[Task objective] Output the line containing "Round 1: Spot the black left shoulder" and all subsequent lines of the listing below, copied exactly, with no other lines.

[Extracted data]

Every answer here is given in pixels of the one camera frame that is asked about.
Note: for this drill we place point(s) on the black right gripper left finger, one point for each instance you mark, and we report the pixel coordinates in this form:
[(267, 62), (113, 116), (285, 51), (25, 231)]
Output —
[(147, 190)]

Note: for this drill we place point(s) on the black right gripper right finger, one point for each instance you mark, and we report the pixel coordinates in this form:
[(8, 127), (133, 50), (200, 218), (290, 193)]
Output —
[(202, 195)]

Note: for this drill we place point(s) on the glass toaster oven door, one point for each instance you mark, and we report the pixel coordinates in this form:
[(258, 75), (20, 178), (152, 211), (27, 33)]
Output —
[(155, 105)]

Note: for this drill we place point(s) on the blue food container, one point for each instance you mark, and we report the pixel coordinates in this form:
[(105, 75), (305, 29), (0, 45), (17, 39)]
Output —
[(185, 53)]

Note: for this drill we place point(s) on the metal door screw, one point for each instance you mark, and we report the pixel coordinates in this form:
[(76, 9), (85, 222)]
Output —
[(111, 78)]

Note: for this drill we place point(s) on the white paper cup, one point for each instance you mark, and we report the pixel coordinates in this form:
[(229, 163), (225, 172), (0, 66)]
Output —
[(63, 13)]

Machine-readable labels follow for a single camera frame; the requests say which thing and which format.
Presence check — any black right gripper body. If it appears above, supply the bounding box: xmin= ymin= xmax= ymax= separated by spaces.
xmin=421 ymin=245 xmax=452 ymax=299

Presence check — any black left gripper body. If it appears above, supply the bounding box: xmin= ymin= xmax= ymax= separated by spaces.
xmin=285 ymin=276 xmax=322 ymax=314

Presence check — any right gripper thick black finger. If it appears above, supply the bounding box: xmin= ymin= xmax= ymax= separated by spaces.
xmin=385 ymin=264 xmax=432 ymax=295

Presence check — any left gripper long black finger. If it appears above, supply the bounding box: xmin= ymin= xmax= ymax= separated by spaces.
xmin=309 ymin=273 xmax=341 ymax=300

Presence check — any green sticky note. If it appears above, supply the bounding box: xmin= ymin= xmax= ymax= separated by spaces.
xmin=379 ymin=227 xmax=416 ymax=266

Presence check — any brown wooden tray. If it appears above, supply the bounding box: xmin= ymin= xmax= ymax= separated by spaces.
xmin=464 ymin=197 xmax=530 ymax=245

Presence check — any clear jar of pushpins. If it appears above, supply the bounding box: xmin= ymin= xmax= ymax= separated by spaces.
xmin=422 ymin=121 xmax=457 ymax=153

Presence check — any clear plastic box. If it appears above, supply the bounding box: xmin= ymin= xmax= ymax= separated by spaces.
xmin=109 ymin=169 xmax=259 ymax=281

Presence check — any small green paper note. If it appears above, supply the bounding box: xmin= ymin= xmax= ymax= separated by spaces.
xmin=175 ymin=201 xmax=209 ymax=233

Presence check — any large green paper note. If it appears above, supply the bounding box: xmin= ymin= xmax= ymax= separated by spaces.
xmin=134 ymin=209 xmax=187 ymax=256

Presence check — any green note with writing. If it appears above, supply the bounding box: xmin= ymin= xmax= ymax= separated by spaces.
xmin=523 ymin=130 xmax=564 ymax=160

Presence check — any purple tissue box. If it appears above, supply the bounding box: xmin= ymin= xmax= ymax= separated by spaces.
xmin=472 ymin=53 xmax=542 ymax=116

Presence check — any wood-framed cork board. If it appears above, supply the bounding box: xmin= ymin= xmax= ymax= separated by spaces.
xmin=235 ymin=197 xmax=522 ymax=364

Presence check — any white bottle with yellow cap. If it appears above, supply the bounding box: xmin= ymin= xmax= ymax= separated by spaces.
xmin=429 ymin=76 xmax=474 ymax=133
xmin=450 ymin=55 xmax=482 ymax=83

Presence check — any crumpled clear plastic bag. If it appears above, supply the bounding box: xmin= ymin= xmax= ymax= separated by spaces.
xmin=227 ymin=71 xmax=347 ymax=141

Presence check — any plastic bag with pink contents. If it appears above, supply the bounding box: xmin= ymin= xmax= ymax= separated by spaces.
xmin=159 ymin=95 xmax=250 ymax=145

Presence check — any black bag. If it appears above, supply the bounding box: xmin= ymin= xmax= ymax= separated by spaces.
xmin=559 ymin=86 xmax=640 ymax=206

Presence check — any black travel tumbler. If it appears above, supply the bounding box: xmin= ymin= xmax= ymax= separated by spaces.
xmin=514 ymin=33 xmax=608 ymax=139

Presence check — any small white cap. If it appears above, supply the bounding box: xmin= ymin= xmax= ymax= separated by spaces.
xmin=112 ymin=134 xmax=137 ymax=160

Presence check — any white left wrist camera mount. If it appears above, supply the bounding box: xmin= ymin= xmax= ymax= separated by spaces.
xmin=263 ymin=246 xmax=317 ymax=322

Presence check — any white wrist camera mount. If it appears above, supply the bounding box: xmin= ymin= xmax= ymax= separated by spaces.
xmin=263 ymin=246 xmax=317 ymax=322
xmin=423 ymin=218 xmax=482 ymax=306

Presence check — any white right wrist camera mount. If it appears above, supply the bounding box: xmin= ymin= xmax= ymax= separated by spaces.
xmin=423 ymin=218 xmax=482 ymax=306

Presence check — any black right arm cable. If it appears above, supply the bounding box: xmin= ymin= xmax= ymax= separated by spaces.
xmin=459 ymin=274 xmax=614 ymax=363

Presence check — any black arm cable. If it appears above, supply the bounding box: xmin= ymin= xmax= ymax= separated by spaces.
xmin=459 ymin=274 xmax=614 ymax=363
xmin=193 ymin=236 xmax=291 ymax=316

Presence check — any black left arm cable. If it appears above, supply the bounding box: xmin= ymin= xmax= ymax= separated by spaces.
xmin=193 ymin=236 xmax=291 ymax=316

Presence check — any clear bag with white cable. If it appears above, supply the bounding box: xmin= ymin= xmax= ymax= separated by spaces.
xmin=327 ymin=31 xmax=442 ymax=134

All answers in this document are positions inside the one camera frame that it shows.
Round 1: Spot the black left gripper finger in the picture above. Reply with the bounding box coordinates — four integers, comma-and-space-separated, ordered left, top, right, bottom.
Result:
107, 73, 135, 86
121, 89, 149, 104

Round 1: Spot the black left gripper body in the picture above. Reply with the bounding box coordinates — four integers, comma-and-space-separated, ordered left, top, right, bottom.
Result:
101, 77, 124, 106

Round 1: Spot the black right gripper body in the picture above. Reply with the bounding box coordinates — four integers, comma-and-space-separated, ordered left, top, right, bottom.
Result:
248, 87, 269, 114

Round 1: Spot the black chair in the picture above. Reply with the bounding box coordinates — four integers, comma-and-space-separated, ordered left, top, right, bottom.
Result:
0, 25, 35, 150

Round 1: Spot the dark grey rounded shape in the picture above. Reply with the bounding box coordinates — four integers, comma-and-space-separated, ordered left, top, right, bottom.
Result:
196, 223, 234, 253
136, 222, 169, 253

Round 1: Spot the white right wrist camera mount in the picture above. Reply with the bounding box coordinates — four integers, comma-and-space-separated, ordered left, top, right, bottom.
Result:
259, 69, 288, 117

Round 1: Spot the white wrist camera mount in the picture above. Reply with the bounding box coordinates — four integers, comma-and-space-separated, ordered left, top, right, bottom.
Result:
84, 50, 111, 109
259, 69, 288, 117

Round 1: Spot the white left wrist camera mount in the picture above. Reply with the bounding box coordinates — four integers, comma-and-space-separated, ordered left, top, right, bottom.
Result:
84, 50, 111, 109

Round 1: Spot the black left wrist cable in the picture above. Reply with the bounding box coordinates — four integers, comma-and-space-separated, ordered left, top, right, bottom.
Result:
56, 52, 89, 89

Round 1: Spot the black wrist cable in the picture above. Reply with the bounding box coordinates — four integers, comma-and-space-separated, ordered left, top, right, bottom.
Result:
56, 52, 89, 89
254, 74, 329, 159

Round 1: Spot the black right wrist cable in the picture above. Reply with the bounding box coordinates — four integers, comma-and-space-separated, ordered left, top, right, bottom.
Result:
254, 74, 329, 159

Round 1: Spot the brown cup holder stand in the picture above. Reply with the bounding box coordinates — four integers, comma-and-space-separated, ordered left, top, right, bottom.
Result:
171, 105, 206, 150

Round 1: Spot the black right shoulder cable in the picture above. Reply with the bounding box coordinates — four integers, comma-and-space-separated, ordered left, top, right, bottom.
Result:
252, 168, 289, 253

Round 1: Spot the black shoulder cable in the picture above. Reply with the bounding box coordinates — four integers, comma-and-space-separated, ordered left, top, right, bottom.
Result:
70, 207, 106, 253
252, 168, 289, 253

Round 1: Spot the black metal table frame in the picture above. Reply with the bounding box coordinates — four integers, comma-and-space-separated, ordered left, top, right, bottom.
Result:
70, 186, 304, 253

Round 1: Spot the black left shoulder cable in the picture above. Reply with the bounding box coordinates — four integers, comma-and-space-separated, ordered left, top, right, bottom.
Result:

[Written answer]
Round 1: Spot the black left shoulder cable in the picture above. Reply with the bounding box coordinates — four integers, comma-and-space-separated, ordered left, top, right, bottom.
Result:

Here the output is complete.